Given data =>

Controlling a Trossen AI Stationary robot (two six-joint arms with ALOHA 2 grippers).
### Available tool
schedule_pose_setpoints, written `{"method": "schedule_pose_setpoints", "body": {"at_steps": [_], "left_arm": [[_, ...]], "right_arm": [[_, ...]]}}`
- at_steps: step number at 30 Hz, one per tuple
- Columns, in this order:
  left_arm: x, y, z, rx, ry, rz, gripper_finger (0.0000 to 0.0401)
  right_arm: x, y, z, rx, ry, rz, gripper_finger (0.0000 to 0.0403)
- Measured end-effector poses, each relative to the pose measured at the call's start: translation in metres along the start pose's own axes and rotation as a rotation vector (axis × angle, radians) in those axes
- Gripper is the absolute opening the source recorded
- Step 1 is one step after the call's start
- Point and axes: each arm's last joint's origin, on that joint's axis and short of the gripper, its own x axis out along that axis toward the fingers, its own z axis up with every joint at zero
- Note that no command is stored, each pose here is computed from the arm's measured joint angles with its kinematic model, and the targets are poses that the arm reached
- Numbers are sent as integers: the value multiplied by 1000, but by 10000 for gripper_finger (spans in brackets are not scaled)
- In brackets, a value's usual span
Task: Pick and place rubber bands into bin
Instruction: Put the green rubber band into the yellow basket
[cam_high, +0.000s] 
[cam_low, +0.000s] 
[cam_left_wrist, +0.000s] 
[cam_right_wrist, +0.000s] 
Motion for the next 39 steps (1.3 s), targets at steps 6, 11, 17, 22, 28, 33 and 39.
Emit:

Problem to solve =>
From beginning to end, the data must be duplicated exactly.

Completed exercise =>
Controlling a Trossen AI Stationary robot (two six-joint arms with ALOHA 2 grippers).
### Available tool
schedule_pose_setpoints, written `{"method": "schedule_pose_setpoints", "body": {"at_steps": [_], "left_arm": [[_, ...]], "right_arm": [[_, ...]]}}`
- at_steps: step number at 30 Hz, one per tuple
- Columns, in this order:
  left_arm: x, y, z, rx, ry, rz, gripper_finger (0.0000 to 0.0401)
  right_arm: x, y, z, rx, ry, rz, gripper_finger (0.0000 to 0.0403)
- Measured end-effector poses, each relative to the pose measured at the call's start: translation in metres along the start pose's own axes and rotation as a rotation vector (axis × angle, radians) in those axes
- Gripper is the absolute opening the source recorded
- Step 1 is one step after the call's start
- Point and axes: each arm's last joint's origin, on that joint's axis and short of the gripper, its own x axis out along that axis toward the fingers, its own z axis up with every joint at zero
- Note that no command is stored, each pose here is computed from the arm's measured joint angles with its kinematic model, and the targets are poses that the arm reached
- Numbers are sent as integers: the value multiplied by 1000, but by 10000 for gripper_finger (spans in brackets are not scaled)
- In brackets, a value's usual span
Task: Pick and place rubber bands into bin
Instruction: Put the green rubber band into the yellow basket
[cam_high, +0.000s] 
[cam_low, +0.000s] 
[cam_left_wrist, +0.000s] 
[cam_right_wrist, +0.000s] 
Motion for the next 39 steps (1.3 s), targets at steps 6, 11, 17, 22, 28, 33 and 39.
Emit:

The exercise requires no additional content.